SUMMARY OF THE INVENTION
An object of the present invention is to provide an arrangement and method for activation of a thermotransfer print head that does not exhibit the disadvantages cited above. Requirements for a higher print image resolution must be fulfilled, while suppressing the influence on the print image of fluctuations in the relative speed between the print medium and the print head, and the solution should entail only minor manufacturing costs.
The above object is achieved in accordance with the present invention by an arrangement for activating a thermotransfer print head having a number of thermo-printing heating elements, wherein an item on which information is to be printed by the print head is transported passed the print head, the arrangement including a unit to determine a transport delay in the transport of said items, and a unit to generate supplementary heating pulses to maintain the printing temperature at the thermo-printing heating elements, the unit to determine a transport delay being connected to the thermotransfer print head through the unit to generate supplementary heating pulses, so that the supplementary heating pulses are generated dependent on the determination that a transport delay has occurred.
Under specific circumstances, the individual thermo-printing heating elements of the print head exhibit a heat energy that is insufficient for printing in order to print dots on the print carrier surface (letter envelope, card, strips or other print media) in a machine-readable form, and the energy controller must be changed. In franking machines in which mail pieces are passed under a stationary print head at a transport speed, difficulties also occur due to the non-uniform thickness of the mail pieces. If the fault cited above can be corrected, the solution can be used in other printing machines. Therefore, when mail pieces are discussed below, this term encompasses all other print media or print goods as well. When postal requirements are subsequently discussed, all other possible requirements according to a higher print image should are encompassed as well. When franking machines are subsequently discussed, all other printing machines in which a print head is moved over a stationary print medium with a transport speed are encompassed as well.
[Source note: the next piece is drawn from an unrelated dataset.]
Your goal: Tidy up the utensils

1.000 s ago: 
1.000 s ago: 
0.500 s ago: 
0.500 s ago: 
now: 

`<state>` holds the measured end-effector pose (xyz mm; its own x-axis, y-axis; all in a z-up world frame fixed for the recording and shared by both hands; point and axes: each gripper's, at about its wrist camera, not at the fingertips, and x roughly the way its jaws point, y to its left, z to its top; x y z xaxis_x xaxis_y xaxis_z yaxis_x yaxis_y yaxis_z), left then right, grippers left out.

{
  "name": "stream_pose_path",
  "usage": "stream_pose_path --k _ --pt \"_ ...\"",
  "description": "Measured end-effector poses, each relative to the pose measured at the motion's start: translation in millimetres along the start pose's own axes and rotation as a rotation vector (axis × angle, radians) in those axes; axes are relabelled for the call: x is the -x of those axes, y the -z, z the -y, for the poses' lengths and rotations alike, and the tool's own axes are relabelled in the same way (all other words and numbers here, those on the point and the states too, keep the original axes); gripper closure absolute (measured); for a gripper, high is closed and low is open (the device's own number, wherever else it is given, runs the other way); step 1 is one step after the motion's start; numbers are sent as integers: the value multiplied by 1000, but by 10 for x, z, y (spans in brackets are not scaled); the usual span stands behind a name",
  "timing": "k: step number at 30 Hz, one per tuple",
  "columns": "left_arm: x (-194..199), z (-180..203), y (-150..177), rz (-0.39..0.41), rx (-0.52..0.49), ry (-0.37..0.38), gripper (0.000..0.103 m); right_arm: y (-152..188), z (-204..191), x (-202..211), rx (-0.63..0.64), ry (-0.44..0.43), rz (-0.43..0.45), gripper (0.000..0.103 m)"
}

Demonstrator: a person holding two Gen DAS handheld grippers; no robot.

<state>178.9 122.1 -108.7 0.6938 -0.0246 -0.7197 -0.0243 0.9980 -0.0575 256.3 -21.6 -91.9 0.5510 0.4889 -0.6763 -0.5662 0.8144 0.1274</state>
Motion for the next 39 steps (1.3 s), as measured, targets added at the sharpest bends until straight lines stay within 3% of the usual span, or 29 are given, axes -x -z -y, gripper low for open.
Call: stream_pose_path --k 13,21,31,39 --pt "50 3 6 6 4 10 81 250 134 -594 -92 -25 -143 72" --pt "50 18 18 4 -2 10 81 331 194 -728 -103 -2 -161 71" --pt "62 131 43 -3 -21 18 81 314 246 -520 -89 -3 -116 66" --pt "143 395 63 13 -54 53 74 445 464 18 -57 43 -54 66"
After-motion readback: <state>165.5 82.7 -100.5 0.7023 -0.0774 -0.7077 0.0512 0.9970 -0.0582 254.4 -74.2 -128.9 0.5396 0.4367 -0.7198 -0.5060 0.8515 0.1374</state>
Given the same mail piece transport speed and an interval of the print columns of a stamp imprint that is too large, the thermo-printing heating elements of the print head cool in the time between the printing of the print columns so much that an operating temperature at which the necessary printing temperature can no longer be achieved as quickly via pre-heating is under-run. Moreover, a cooling effect via the thermotransfer ink ribbon on the respective thermo-printing heating elements has been found that affects the print image given a higher mail piece transport speed since the pre-heating temperature is not maintained. However, when a thermo-printing heating element is not preheated by means of pre-heating pulses up to a preheating temperature relatively close to the aforementioned limit temperature, the necessary print quality is not maintained. For example, the print image created by the main heating pulse will appear thin and paler than is allowed. The cooling effect can be compensated only by a computer with a long-term increase in the mail piece transport speed. Given a short-term reduction of the mail piece transport speed, due to transport delay a cooling effect can likewise occur that, however, cannot be compensated by a computer, and therefore is prevented by a separate circuit arrangement which inserts short-term supplementary heating pulses for maintenance of the printing temperature into the activation of the respective thermo-printing heating elements.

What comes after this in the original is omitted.